La confección de jarapas es una artesanía textil que aún pervive en el municipio de Níjar. La producción de tejidos en la provincia de Almería adquirió una especial relevancia durante la época árabe, existiendo un amplio número de talleres en los que se confeccionaban distintos tejidos: sedas, tapices, bordados, etc.
Se denomina jarapa a un tipo de tejido que utiliza en su elaboración trapos viejos y desgastados por el uso o retales de tela que sobraban de algunas ropas fundamentalmente de hogar. El tejedor recogía de forma habitual los trapos y retales de tela inservibles para otros menesteres y confeccionaba con ellos distintos productos. El uso que se le daba a este tejido era múltiple. Por su gran resistencia se utilizaba principalmente para cubrir los somieres metálicos y evitar que el metal rasgara los colchones pero también era usado por ejemplo como cobertor para la cama.
Actualmente tanto la elaboración del producto como su uso se han transformado y adaptado a los nuevos tiempos. Los trapos usados procedentes de los hogares y los retales de tela que les sobraban en los talleres de costuras han sido sustituidos por retales de grandes fábricas textiles, siendo el uso muy demandado de jarapas como alfombras y esteras debido a su firmeza y grosor.

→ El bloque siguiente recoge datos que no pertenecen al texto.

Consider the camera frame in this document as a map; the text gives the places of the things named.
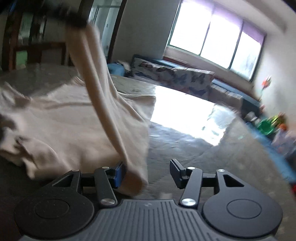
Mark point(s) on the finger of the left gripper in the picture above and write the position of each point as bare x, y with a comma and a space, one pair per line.
64, 13

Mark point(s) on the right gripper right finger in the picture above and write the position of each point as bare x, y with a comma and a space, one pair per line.
187, 179

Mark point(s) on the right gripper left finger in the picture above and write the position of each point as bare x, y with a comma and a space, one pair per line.
106, 180

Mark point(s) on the cream sweatshirt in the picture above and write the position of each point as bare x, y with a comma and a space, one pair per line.
83, 125

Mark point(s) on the quilted grey star table cover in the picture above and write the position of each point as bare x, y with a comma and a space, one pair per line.
237, 151

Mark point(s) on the beige cushion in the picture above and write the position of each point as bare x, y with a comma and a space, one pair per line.
224, 97

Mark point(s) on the green plastic basin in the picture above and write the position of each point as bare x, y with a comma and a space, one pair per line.
265, 127

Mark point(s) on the blue bench mattress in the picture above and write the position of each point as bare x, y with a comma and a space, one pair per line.
282, 165

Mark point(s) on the long butterfly print cushion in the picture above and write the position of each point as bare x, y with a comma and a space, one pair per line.
191, 81

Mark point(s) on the clear plastic storage box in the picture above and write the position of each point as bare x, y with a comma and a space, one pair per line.
284, 143

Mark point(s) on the teddy bear plush toy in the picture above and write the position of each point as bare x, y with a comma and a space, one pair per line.
279, 119

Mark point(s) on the colourful pinwheel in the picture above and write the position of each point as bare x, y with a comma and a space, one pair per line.
265, 84

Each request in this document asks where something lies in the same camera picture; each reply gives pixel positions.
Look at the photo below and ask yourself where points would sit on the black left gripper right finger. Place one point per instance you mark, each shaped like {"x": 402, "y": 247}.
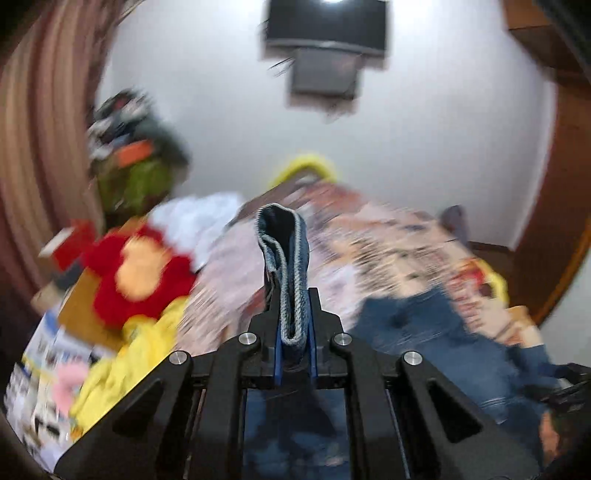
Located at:
{"x": 406, "y": 419}

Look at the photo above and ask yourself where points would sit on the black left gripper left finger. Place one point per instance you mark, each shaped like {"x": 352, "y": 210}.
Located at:
{"x": 182, "y": 421}

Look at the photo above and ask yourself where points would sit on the blue denim jacket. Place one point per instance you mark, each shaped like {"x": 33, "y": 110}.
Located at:
{"x": 295, "y": 430}

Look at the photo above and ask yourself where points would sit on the pile of clutter clothes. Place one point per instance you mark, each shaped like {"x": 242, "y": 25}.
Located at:
{"x": 128, "y": 118}

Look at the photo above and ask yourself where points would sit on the yellow cloth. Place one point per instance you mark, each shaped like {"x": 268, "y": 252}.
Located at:
{"x": 147, "y": 342}

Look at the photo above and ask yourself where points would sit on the red plush toy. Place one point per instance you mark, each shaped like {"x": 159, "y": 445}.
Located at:
{"x": 138, "y": 275}

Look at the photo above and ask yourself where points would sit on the brown cardboard box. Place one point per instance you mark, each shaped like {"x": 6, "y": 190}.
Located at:
{"x": 73, "y": 311}

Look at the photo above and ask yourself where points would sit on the patterned printed bed cover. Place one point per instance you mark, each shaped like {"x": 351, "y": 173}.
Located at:
{"x": 358, "y": 249}

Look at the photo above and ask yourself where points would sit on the white cloth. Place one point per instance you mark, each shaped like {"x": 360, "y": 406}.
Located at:
{"x": 191, "y": 225}

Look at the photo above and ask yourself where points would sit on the purple grey bag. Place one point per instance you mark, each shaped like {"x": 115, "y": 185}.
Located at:
{"x": 453, "y": 219}

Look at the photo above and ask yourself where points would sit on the green storage bag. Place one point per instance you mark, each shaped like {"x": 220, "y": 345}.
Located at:
{"x": 133, "y": 190}

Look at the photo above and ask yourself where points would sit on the orange box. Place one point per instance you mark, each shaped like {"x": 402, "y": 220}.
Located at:
{"x": 134, "y": 152}

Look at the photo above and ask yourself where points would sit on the brown wooden wardrobe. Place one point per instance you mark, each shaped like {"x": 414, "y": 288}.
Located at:
{"x": 556, "y": 238}

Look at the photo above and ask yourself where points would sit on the striped brown curtain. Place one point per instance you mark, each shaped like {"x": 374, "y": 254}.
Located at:
{"x": 51, "y": 66}

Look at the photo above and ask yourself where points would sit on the wall-mounted black television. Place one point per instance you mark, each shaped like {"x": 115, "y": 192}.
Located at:
{"x": 328, "y": 41}

En la población de Níjar aún siguen abiertos algunos telares que han logrado mantener la actividad gracias a la actividad turística de la zona que sigue demandando este producto elaborado de forma artesanal. Una de las artesanas que aún confecciona jarapas en su taller combina dicha actividad con la venta de otros productos artesanales como miel, turrón, licores, mermelada, etc.